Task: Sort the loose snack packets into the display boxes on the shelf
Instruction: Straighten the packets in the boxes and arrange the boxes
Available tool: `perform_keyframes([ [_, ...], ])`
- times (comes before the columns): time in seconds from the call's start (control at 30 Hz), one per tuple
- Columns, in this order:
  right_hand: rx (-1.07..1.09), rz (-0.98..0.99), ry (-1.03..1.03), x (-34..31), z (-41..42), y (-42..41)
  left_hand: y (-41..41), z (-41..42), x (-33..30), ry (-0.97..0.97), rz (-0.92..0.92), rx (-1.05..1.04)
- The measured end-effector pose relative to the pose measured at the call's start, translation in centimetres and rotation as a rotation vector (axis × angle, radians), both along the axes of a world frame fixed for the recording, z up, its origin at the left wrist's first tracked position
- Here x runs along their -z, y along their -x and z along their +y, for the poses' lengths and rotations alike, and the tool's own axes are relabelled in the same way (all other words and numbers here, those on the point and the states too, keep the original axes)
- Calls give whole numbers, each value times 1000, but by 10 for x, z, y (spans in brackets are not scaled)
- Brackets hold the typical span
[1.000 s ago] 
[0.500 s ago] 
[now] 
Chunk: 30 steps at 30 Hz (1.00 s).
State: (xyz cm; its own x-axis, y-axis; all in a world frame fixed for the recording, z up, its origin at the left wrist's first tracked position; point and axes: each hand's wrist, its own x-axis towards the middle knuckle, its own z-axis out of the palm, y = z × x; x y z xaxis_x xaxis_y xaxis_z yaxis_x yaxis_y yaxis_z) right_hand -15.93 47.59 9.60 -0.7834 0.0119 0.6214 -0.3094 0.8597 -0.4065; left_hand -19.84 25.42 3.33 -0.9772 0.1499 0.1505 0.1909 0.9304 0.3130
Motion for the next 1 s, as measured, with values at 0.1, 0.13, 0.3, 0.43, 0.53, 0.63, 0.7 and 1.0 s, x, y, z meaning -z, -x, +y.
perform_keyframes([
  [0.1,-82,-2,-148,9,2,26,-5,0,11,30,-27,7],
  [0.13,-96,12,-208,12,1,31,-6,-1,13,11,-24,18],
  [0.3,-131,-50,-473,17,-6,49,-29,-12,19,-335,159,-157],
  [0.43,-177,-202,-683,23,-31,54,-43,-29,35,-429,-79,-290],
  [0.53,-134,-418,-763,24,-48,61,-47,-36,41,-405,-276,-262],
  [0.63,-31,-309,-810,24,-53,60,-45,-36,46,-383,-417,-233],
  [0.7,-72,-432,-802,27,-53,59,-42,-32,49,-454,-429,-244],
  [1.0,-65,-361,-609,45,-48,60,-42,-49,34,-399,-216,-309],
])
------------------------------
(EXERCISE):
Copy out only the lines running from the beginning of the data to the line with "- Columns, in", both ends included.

(SOLUTION BELOW):
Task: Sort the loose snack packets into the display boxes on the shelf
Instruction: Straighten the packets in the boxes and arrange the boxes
Available tool: `perform_keyframes([ [_, ...], ])`
- times (comes before the columns): time in seconds from the call's start (control at 30 Hz), one per tuple
- Columns, in this order:

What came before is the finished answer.